Sometimes I listen to Alan Watts or Ram Dass talks, I just find them insightful and amazingly erudite. So I just wanted to recommend this one, where Alan begins, “it has been well said that Buddhism is Hinduism stripped for export” and goes on to explain that Hinduism is a way of life while Buddhism is more a religion.
Comments
Watts was able to present Buddhism, Buddhist concepts, in an understandable form. He was presenting predominately from a Zen perspective. This was the school which had the primary interest of the English and Americans of the time.
I should listen to his points on the matter. Without having listened though and responding to your summary.
First question, is export to where? Buddhism is also native to India. I suppose he means the versions of Buddhism that have migrated out, rather than Buddhism proper.

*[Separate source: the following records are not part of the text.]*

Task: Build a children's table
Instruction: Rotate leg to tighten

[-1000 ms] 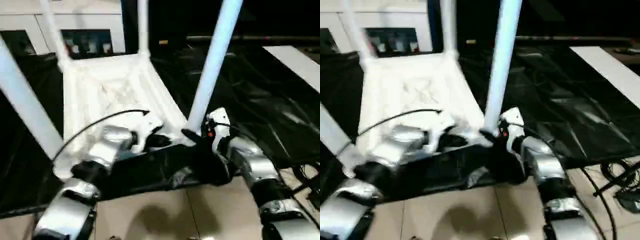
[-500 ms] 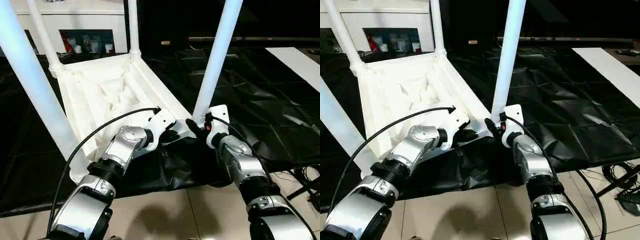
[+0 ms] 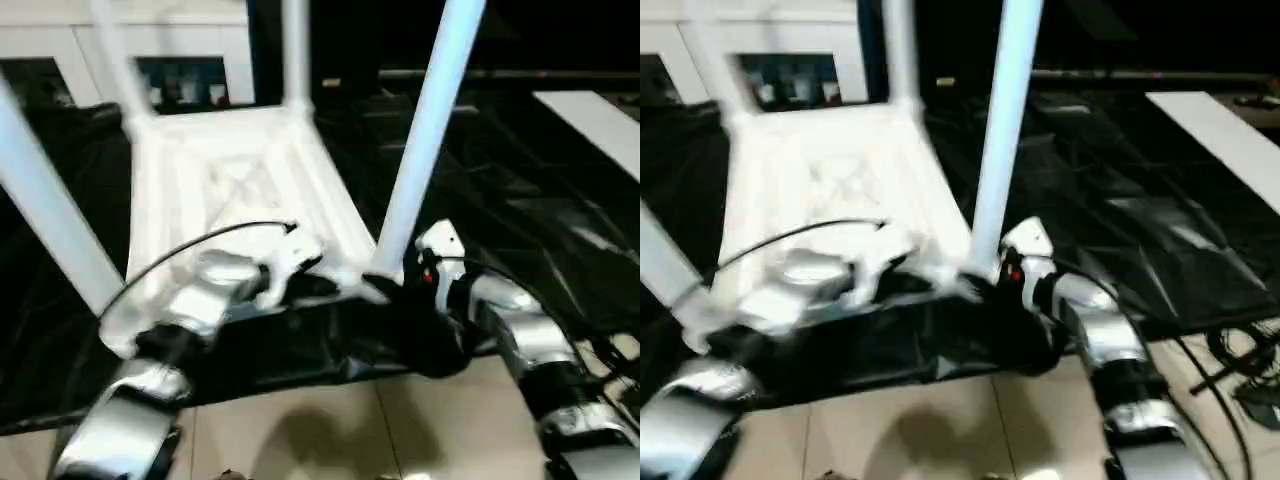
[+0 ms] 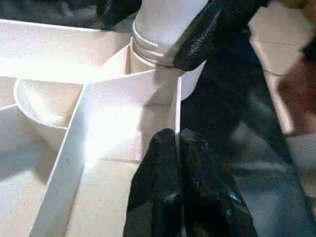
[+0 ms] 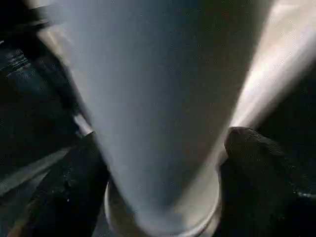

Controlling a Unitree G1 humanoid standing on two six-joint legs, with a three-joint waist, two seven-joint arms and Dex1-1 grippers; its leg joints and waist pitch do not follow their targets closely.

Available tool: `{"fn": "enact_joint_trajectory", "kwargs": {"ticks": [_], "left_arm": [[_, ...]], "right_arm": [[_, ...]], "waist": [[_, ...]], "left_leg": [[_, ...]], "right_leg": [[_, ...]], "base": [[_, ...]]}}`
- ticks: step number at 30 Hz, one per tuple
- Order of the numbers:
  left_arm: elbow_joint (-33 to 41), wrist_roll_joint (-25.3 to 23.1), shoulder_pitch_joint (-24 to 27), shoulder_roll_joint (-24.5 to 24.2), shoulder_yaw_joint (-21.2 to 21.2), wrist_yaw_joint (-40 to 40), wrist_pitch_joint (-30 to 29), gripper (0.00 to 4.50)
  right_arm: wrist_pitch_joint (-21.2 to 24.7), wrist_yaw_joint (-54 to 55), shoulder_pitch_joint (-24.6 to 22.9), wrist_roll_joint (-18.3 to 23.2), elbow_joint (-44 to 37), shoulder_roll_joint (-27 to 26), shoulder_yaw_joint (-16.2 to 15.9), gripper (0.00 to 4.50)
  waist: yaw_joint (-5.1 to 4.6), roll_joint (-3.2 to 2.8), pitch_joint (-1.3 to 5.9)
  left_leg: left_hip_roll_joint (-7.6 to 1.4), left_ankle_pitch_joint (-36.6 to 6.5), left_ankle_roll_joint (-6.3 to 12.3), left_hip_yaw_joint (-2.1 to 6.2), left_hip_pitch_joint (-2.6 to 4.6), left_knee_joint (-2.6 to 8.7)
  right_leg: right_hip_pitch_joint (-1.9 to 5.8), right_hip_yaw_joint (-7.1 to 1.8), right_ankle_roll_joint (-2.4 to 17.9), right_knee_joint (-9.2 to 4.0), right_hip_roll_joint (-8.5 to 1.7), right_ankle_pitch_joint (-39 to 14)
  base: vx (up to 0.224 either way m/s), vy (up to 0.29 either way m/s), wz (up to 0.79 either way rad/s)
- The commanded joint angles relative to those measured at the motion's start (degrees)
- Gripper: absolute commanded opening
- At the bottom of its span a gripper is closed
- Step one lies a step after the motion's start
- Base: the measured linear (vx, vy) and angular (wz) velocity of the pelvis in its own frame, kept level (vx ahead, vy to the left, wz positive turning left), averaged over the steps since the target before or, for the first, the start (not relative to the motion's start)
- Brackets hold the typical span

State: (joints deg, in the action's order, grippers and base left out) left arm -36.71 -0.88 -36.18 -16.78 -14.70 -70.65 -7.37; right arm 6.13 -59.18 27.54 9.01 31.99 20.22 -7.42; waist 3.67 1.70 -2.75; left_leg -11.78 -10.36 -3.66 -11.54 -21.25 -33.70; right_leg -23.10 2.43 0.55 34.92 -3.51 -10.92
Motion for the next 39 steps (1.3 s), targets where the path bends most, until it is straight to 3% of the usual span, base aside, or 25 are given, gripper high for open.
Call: {"fn": "enact_joint_trajectory", "kwargs": {"ticks": [1, 2, 4, 8, 18, 21, 24, 26, 29, 32, 39], "left_arm": [[-0.1, 1.0, 1.0, 0.6, -0.8, -1.7, -0.4, 0.00], [-0.3, 1.0, 0.9, 0.5, -0.5, -1.8, -0.3, 0.00], [0.0, 1.4, 1.0, -0.1, -0.3, -2.5, -0.5, 0.00], [1.1, 2.0, 1.5, -0.9, 0.0, -2.6, -1.2, 0.00], [1.5, 2.6, 1.8, -0.9, 0.5, -1.7, -1.4, 0.00], [-0.3, 1.3, 0.8, 1.4, 0.8, 3.8, -0.9, 0.00], [-2.6, 0.1, -0.5, 3.5, 0.8, 8.1, -1.0, 0.00], [-5.6, -1.3, -2.3, 6.4, 0.8, 13.7, -1.1, 0.00], [-9.3, -1.9, -4.7, 10.2, 1.4, 20.2, -1.2, 0.00], [-12.3, -3.1, -6.1, 13.9, 0.9, 26.0, -0.2, 0.00], [-14.0, -4.3, -6.9, 15.2, 0.3, 26.6, 1.6, 0.00]], "right_arm": [[0.4, -1.6, -0.4, -0.8, -1.1, 2.1, -0.5, 3.77], [0.6, -2.1, -0.4, -0.9, -1.2, 2.3, -0.6, 3.50], [1.0, -2.4, -0.5, -0.7, -1.4, 2.2, -0.6, 3.43], [2.2, -3.3, -0.8, 0.0, -2.1, 2.5, -1.2, 3.01], [3.0, -3.5, -0.8, 1.1, -2.1, 1.3, -0.4, 2.68], [1.2, 6.9, 0.6, -1.0, 2.5, -1.5, 1.7, 2.68], [0.5, 14.5, 1.8, -2.0, 6.0, -3.7, 3.3, 2.67], [1.4, 21.1, 2.7, -1.6, 8.3, -6.7, 5.1, 2.67], [0.4, 27.6, 3.6, -2.1, 9.9, -10.0, 5.9, 2.67], [0.5, 34.1, 4.8, -2.0, 11.7, -14.2, 7.0, 2.67], [-1.4, 35.4, 5.3, -3.8, 12.4, -17.8, 4.8, 2.66]], "waist": [[-0.09, 0.34, 3.26], [-0.14, 0.56, 3.25], [-0.16, 0.71, 3.25], [-0.12, 0.68, 3.27], [-0.16, 0.70, 3.32], [-0.30, 0.72, 3.25], [-0.93, 0.78, 3.10], [-1.38, 0.66, 3.04], [-1.35, 0.77, 3.10], [-1.38, 0.53, 3.27], [-1.23, 0.65, 3.22]], "left_leg": [[-2.09, -10.4, 3.58, 0.71, 0.92, 3.75], [-2.02, -10.6, 3.34, 0.70, 0.91, 3.70], [-1.89, -10.8, 3.25, 0.75, 0.83, 3.67], [-1.93, -9.8, 3.28, 0.77, 0.80, 3.66], [-1.87, -9.3, 3.32, 0.74, 0.83, 3.57], [-1.81, -9.8, 2.92, 0.77, 0.82, 3.61], [-1.68, -11.8, 1.42, 0.95, 0.76, 3.82], [-1.54, -13.1, 0.44, 0.93, 1.20, 3.77], [-1.44, -12.9, 0.67, 0.95, 1.11, 3.73], [-1.46, -11.6, 0.96, 0.96, 0.97, 3.72], [-1.40, -11.9, 2.29, 0.97, 0.86, 3.74]], "right_leg": [[2.48, -2.31, 14.0, -3.95, -4.09, -8.5], [2.50, -2.33, 13.9, -4.00, -4.18, -8.8], [2.57, -2.37, 13.5, -4.09, -4.33, -10.1], [2.58, -2.37, 13.1, -4.02, -4.29, -10.0], [2.62, -2.34, 13.2, -3.93, -4.22, -9.5], [2.55, -2.38, 13.1, -4.05, -4.29, -10.4], [2.49, -2.30, 12.1, -4.49, -4.36, -14.9], [2.06, -2.39, 11.2, -5.00, -4.26, -17.9], [2.15, -2.41, 10.4, -5.21, -4.25, -18.3], [2.28, -2.40, 10.9, -4.89, -4.16, -15.1], [2.44, -2.34, 10.9, -5.00, -4.33, -15.1]], "base": [[0.000, 0.000, 0.00], [0.000, 0.000, 0.00], [0.000, 0.000, 0.00], [0.000, 0.000, 0.00], [0.000, 0.000, 0.00], [0.000, 0.000, 0.00], [0.000, 0.000, 0.00], [0.000, 0.000, 0.00], [0.000, 0.000, 0.00], [0.000, 0.000, 0.00], [0.000, 0.000, 0.00]]}}
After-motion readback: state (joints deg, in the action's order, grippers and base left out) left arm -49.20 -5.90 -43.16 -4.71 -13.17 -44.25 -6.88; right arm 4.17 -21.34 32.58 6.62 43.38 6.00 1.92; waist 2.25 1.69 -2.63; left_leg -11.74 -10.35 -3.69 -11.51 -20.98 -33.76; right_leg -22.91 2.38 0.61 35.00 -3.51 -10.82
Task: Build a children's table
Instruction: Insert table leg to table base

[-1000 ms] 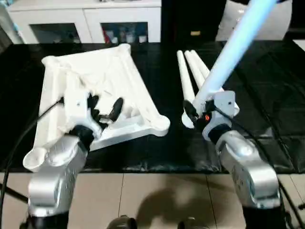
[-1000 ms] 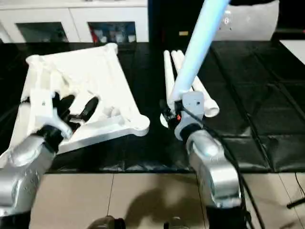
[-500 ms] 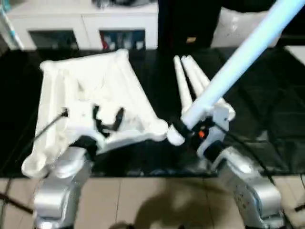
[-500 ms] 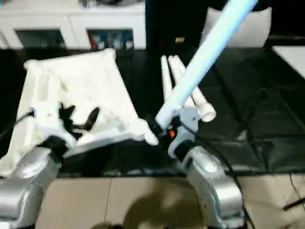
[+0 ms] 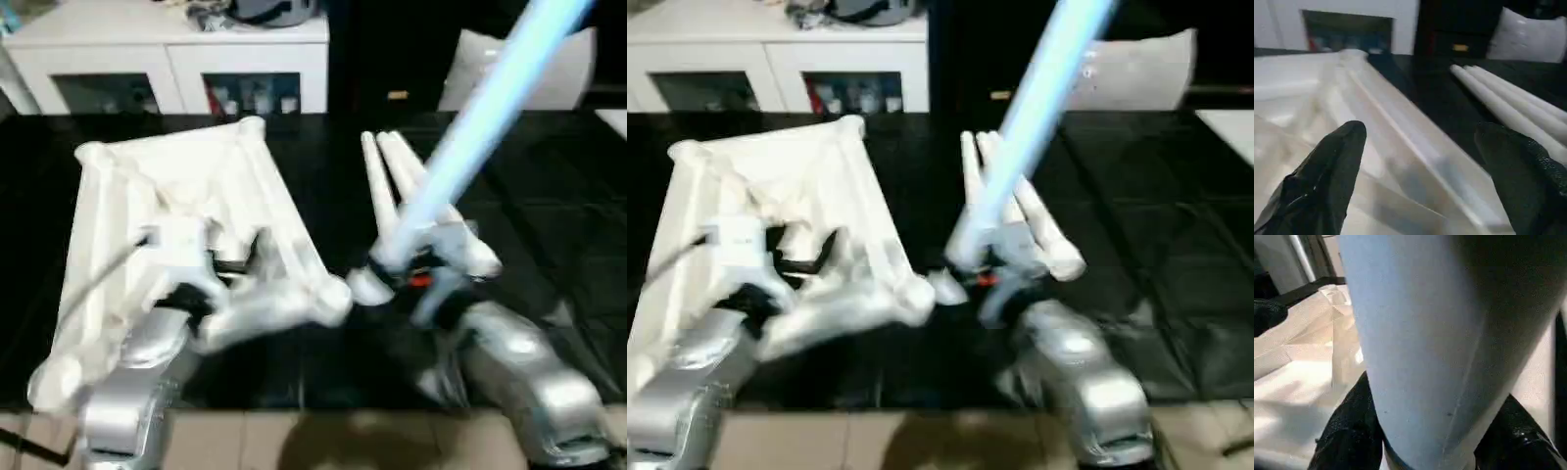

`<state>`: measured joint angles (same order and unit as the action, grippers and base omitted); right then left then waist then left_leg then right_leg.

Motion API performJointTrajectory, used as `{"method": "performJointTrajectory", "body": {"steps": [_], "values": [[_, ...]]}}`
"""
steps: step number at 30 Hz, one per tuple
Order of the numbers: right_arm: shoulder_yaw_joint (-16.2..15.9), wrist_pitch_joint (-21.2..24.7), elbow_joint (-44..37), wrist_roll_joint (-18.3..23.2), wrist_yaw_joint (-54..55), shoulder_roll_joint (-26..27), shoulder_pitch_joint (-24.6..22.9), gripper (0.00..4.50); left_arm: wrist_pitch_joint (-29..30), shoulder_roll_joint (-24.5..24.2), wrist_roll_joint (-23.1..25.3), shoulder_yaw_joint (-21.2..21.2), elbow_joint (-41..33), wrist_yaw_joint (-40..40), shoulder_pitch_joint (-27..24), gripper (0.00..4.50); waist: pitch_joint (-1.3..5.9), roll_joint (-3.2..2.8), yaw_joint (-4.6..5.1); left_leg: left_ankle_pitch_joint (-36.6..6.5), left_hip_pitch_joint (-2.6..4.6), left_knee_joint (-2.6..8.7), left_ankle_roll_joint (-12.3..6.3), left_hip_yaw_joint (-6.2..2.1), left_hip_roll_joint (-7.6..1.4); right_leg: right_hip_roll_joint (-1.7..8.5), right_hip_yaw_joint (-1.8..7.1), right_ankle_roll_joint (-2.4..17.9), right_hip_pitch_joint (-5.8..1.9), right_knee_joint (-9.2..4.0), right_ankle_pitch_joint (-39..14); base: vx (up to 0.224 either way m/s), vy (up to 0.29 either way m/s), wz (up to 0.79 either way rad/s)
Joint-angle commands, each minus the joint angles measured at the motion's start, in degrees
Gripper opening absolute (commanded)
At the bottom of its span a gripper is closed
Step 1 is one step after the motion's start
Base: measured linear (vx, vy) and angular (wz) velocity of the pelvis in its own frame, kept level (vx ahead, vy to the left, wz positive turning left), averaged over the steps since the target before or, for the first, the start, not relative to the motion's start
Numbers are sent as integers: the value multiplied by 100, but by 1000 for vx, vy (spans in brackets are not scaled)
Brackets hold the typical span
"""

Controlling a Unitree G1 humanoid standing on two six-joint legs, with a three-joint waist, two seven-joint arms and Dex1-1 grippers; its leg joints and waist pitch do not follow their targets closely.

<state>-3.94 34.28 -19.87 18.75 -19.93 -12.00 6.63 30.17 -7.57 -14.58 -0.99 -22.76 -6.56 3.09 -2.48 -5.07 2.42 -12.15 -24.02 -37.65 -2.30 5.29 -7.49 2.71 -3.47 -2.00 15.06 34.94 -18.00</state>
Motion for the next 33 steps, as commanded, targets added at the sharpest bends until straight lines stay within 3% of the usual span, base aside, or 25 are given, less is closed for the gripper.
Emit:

Second, I'd say that way of life vs religion might have more to do with the way it is used than something inherent in the beliefs? Hinduism in practice had more to do with the society and the people in it, while Buddhism stayed fairly monastic in practice.
I guess I'm saying I think its more about context than essence.
Zen.....
Tame to Same. Spirit of the religious letters.
Train to Sane. Tech-u-nique to use.
See is Free;and free is Be(e). Happy flowering
Hindu,DDD.....
Shakti(tantra)--->Dao
Child(nurture)--->I.S
Free,(Moksha)___->Dance with grace/happy accidents
Listened to it. How is he defining religion vs way of life? I always hear people in the west talking about how Buddhism is a practice rather than a set of beliefs. And if you're practicing Hinduism as a set of rituals and beliefs on how to operate in the world, that sounds more like how most of us think of religion.
It also feels kind of demeaning to the insights discovered/developed by Buddhism to say its Hinduism packaged for export. I've heard it taught by Buddhist teachers that the realizations and insights achieved in Hinduism at best lead to long lived blissful states and eventual entry back to the world. So, it has also been well said that Hinduism is a less than fully realized Buddhism.
I wonder if my perception differing from his has to do with where we've each contacted Buddhism. He mostly connected with traditional Buddhism, I've mostly connected with those practicing and teaching in the west.
Erudite. adj.
having or showing great knowledge or learning.
"Ken could turn any conversation into an erudite discussion"
Vocab word of the day! I never heard it before.
Just so you know, coz someone told youse
“Before the arrival of the Xerox scientists and the Homebrew hobbyists, the technologies underlying personal computing were being pursued at two government-funded research laboratories located on opposite sides of Stanford University. The two labs had been founded during the sixties, based on fundamentally different philosophies: Douglas Engelbart's Augmented Human Intellect Research Center at Stanford Research Institute was dedicated to the concept that powerful computing machines would be able to substantially increase the power of the human mind. In contrast, John McCarthy's Stanford Artificial Intelligence Laboratory began with the goal of creating a simulated human intelligence.
One group worked to augment the human mind; the other to replace it.”
Excerpt From
What the Dormouse Said: How the 60s Counterculture Shaped the Personal Computer
John Markoff
Yes Buddhism has its foundations in Hinduism.
Here's my thoughts in a nut/seed shell...
Buddhism can be seen as a tree that grew from the seed of Hinduism,
(The Buddha, born into a Hindu family, was initially exposed to the Hindu worldview, including the belief in a creator god, and the caste system, which was justified by the doctrine of karma and rebirth)
This tree was cultivated and shaped by the Buddha’s insights. (when he encountered the inherent existence of suffering -old age, sickness, and death, this led him to seek a way to overcome suffering.) The Buddha's nurturing and selective pruning ( the removal of a creator god and the permanently abiding self/soul) led to a tradition that shares some common roots with Hinduism but has its own unique characteristics and teachings.
Thanks to the Buddha's insightful pruning techniques, the branches of this tree reach far and wide, touching many parts of the world.
When it comes to a way of life, this way of life often consists of habitual patterns. These patterns, in some cases, are adopted through spiritual practice (such as Dharma practice) by followers of a spiritual path.
For example, I (and no doubt many others on the Buddhist Path) have started to adopt these beneficial habit patterns through mind taming and training. Practices like mind exploration, aka meditation, utilise the Dharma tools provided by the Buddha's insights to cultivate wisdom and compassion. The more one engages in these practices, the more one realises the beneficial elements found on this Path.
The wings of Wisdom & Compassion
Nice, @Shoshin1 that seems a pretty good way of looking at things.
Hinduism is itself not one belief, but a number of schools I have heard. They all fit together, but the beliefs of Advaita Vedanta are not necessarily held by all.
But Buddhism also evolved as it entered different locales of the East, notably as Ch’an and Zen in China and Japan, which these days is far overtaken in popularity by the Pure Land tradition.